### EXERCISE DIRECTIONS
Nothing other than an exact copy of the records should be returned.

+++++

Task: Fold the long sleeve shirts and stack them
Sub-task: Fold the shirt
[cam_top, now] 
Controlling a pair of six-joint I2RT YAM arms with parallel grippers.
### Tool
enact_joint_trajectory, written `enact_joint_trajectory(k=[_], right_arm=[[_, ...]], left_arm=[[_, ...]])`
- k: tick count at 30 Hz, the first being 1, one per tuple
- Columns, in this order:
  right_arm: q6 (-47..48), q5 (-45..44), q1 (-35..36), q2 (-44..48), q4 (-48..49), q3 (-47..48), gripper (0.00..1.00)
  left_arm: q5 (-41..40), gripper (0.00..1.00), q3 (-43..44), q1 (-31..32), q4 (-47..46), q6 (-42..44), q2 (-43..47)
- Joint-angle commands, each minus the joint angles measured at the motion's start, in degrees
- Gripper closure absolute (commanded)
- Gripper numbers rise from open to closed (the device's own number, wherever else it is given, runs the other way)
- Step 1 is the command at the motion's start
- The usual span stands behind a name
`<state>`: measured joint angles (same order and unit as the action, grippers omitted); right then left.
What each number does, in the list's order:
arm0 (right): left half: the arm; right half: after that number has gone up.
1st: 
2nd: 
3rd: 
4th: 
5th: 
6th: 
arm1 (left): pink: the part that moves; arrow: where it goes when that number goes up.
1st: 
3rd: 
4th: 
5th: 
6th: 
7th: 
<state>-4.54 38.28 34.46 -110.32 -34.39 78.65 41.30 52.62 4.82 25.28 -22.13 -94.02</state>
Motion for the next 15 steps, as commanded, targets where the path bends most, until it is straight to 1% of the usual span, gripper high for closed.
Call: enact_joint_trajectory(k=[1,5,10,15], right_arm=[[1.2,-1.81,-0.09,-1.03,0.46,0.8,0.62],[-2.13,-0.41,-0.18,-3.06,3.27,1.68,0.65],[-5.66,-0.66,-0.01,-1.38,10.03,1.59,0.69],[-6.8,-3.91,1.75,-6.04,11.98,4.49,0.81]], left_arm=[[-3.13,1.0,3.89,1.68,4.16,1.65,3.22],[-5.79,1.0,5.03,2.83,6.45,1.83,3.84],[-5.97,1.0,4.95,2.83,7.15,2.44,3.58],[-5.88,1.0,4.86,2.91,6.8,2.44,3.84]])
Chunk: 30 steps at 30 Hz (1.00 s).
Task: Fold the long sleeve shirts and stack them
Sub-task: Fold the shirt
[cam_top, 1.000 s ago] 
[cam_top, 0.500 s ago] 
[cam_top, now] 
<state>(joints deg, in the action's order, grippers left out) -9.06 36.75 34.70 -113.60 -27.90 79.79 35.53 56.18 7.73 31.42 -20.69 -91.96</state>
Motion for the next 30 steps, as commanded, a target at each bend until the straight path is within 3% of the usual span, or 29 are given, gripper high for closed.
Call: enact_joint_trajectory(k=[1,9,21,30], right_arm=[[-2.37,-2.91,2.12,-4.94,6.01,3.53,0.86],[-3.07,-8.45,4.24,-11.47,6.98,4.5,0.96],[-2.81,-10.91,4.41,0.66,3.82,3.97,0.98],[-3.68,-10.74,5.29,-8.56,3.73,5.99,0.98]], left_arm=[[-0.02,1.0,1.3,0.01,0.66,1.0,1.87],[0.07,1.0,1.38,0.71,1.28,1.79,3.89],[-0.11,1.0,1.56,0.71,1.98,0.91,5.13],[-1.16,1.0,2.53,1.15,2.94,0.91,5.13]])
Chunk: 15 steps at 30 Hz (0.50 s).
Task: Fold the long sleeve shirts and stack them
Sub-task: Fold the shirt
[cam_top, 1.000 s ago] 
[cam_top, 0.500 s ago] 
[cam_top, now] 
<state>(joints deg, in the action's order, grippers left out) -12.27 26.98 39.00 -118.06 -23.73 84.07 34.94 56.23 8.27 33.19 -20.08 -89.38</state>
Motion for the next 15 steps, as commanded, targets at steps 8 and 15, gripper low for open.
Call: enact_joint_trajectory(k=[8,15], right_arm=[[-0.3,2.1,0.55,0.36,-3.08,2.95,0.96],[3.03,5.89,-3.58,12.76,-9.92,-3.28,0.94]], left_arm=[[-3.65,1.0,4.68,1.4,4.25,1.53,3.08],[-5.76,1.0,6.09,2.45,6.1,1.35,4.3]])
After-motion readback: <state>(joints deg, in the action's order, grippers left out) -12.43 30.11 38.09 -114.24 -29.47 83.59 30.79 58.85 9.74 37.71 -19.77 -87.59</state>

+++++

### RESULT FOR THIS TASK
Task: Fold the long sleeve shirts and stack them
Sub-task: Fold the shirt
[cam_top, now] 
Controlling a pair of six-joint I2RT YAM arms with parallel grippers.
### Tool
enact_joint_trajectory, written `enact_joint_trajectory(k=[_], right_arm=[[_, ...]], left_arm=[[_, ...]])`
- k: tick count at 30 Hz, the first being 1, one per tuple
- Columns, in this order:
  right_arm: q6 (-47..48), q5 (-45..44), q1 (-35..36), q2 (-44..48), q4 (-48..49), q3 (-47..48), gripper (0.00..1.00)
  left_arm: q5 (-41..40), gripper (0.00..1.00), q3 (-43..44), q1 (-31..32), q4 (-47..46), q6 (-42..44), q2 (-43..47)
- Joint-angle commands, each minus the joint angles measured at the motion's start, in degrees
- Gripper closure absolute (commanded)
- Gripper numbers rise from open to closed (the device's own number, wherever else it is given, runs the other way)
- Step 1 is the command at the motion's start
- The usual span stands behind a name
`<state>`: measured joint angles (same order and unit as the action, grippers omitted); right then left.
What each number does, in the list's order:
arm0 (right): left half: the arm; right half: after that number has gone up.
1st: 
2nd: 
3rd: 
4th: 
5th: 
6th: 
arm1 (left): pink: the part that moves; arrow: where it goes when that number goes up.
1st: 
3rd: 
4th: 
5th: 
6th: 
7th: 
<state>-4.54 38.28 34.46 -110.32 -34.39 78.65 41.30 52.62 4.82 25.28 -22.13 -94.02</state>
Motion for the next 15 steps, as commanded, targets where the path bends most, until it is straight to 1% of the usual span, gripper high for closed.
Call: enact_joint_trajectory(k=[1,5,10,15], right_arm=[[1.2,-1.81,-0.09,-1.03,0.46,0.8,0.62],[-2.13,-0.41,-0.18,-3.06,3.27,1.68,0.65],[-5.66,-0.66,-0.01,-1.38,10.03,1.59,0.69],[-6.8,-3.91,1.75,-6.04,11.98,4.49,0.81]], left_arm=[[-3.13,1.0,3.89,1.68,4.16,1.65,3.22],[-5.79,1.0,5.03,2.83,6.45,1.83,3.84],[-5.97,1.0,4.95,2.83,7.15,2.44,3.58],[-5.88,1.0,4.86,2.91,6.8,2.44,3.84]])
Chunk: 30 steps at 30 Hz (1.00 s).
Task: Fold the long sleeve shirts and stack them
Sub-task: Fold the shirt
[cam_top, 1.000 s ago] 
[cam_top, 0.500 s ago] 
[cam_top, now] 
<state>(joints deg, in the action's order, grippers left out) -9.06 36.75 34.70 -113.60 -27.90 79.79 35.53 56.18 7.73 31.42 -20.69 -91.96</state>
Motion for the next 30 steps, as commanded, a target at each bend until the straight path is within 3% of the usual span, or 29 are given, gripper high for closed.
Call: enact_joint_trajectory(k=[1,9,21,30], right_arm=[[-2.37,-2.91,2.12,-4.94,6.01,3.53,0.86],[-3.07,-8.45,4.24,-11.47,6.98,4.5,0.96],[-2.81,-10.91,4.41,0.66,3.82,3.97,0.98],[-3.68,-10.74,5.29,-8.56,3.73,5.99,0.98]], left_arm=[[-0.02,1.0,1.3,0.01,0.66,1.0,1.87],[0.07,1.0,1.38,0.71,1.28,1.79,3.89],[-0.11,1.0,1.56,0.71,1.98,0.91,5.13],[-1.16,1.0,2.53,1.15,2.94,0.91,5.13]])
Chunk: 15 steps at 30 Hz (0.50 s).
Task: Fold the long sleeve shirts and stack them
Sub-task: Fold the shirt
[cam_top, 1.000 s ago] 
[cam_top, 0.500 s ago] 
[cam_top, now] 
<state>(joints deg, in the action's order, grippers left out) -12.27 26.98 39.00 -118.06 -23.73 84.07 34.94 56.23 8.27 33.19 -20.08 -89.38</state>
Motion for the next 15 steps, as commanded, targets at steps 8 and 15, gripper low for open.
Call: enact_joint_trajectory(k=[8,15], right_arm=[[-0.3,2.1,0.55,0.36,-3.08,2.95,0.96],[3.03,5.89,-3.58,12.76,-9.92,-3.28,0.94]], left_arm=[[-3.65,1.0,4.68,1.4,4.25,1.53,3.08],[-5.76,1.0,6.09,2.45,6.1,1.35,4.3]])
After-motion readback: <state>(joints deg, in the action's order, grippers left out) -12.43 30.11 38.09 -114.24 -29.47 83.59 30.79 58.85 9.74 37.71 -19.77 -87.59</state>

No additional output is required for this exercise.